*RAW DATA*
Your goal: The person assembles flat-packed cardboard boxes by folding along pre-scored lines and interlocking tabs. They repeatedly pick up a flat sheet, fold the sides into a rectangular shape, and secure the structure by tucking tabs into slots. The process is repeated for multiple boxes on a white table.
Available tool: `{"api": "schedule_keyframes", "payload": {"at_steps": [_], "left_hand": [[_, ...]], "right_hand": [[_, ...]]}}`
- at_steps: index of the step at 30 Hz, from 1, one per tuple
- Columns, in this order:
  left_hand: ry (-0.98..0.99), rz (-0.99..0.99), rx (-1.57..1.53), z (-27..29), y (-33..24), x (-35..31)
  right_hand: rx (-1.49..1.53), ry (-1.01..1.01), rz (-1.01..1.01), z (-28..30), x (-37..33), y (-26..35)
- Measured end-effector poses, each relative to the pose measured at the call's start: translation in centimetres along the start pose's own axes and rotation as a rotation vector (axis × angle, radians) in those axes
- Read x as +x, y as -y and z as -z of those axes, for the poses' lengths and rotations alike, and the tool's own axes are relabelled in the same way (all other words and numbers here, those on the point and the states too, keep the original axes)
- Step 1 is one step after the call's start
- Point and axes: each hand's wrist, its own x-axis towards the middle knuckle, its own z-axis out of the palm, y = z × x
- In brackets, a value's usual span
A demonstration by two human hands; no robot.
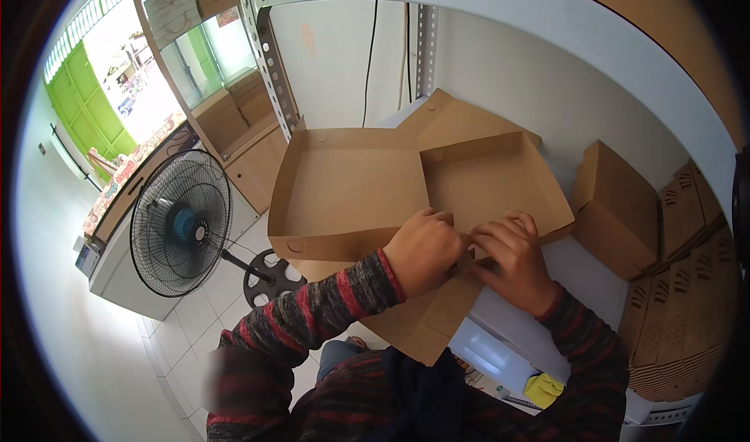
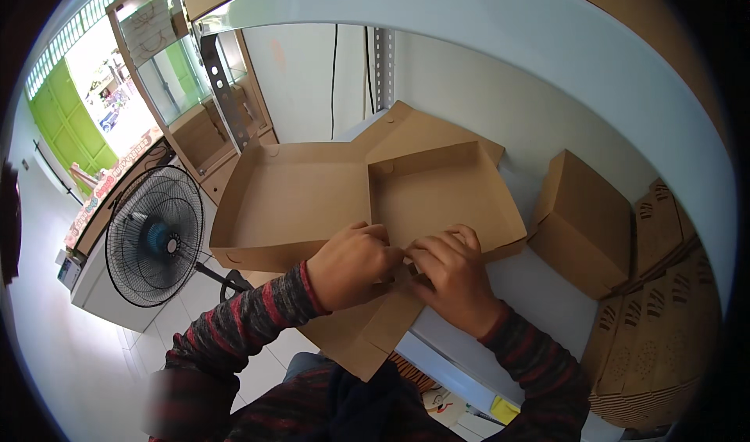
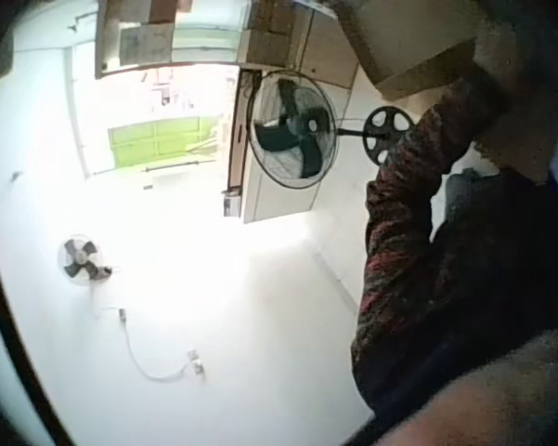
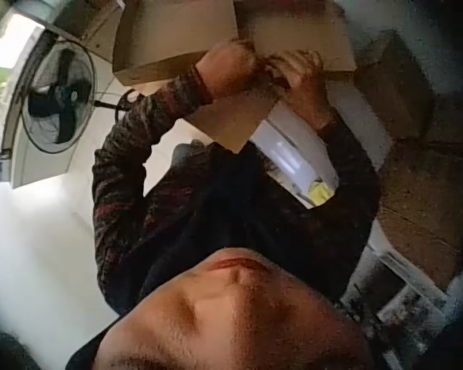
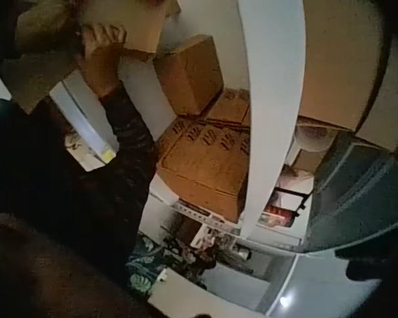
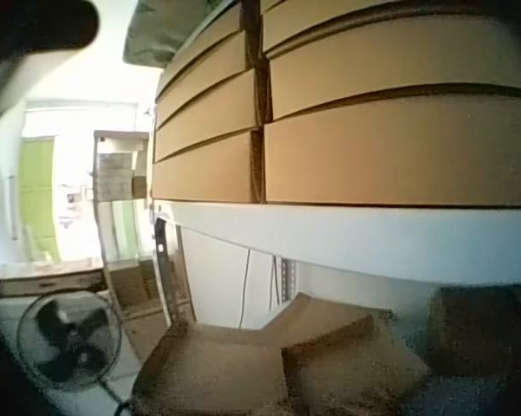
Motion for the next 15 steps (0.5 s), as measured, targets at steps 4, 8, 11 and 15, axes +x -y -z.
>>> {"api": "schedule_keyframes", "payload": {"at_steps": [4,8,11,15], "left_hand": [[-0.045,0.003,0.04,-0.2,-0.6,-0.2],[-0.052,0.047,0.099,-0.8,-0.8,-0.1],[-0.072,0.055,0.095,-1.0,-0.9,-0.1],[-0.025,0.054,0.219,-1.8,-0.7,-0.1]], "right_hand": [[0.027,0.09,0.039,0.2,-0.2,-0.2],[-0.014,0.052,0.042,-0.4,-0.4,-0.4],[-0.011,0.055,-0.004,-0.8,-0.6,-0.5],[-0.026,0.102,0.052,-1.0,-0.7,-0.8]]}}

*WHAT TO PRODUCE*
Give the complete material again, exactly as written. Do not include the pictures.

*WRITTEN ANSWER*
Your goal: The person assembles flat-packed cardboard boxes by folding along pre-scored lines and interlocking tabs. They repeatedly pick up a flat sheet, fold the sides into a rectangular shape, and secure the structure by tucking tabs into slots. The process is repeated for multiple boxes on a white table.
Available tool: `{"api": "schedule_keyframes", "payload": {"at_steps": [_], "left_hand": [[_, ...]], "right_hand": [[_, ...]]}}`
- at_steps: index of the step at 30 Hz, from 1, one per tuple
- Columns, in this order:
  left_hand: ry (-0.98..0.99), rz (-0.99..0.99), rx (-1.57..1.53), z (-27..29), y (-33..24), x (-35..31)
  right_hand: rx (-1.49..1.53), ry (-1.01..1.01), rz (-1.01..1.01), z (-28..30), x (-37..33), y (-26..35)
- Measured end-effector poses, each relative to the pose measured at the call's start: translation in centimetres along the start pose's own axes and rotation as a rotation vector (axis × angle, radians) in those axes
- Read x as +x, y as -y and z as -z of those axes, for the poses' lengths and rotations alike, and the tool's own axes are relabelled in the same way (all other words and numbers here, those on the point and the states too, keep the original axes)
- Step 1 is one step after the call's start
- Point and axes: each hand's wrist, its own x-axis towards the middle knuckle, its own z-axis out of the palm, y = z × x
- In brackets, a value's usual span
A demonstration by two human hands; no robot.
Motion for the next 15 steps (0.5 s), as measured, targets at steps 4, 8, 11 and 15, axes +x -y -z.
>>> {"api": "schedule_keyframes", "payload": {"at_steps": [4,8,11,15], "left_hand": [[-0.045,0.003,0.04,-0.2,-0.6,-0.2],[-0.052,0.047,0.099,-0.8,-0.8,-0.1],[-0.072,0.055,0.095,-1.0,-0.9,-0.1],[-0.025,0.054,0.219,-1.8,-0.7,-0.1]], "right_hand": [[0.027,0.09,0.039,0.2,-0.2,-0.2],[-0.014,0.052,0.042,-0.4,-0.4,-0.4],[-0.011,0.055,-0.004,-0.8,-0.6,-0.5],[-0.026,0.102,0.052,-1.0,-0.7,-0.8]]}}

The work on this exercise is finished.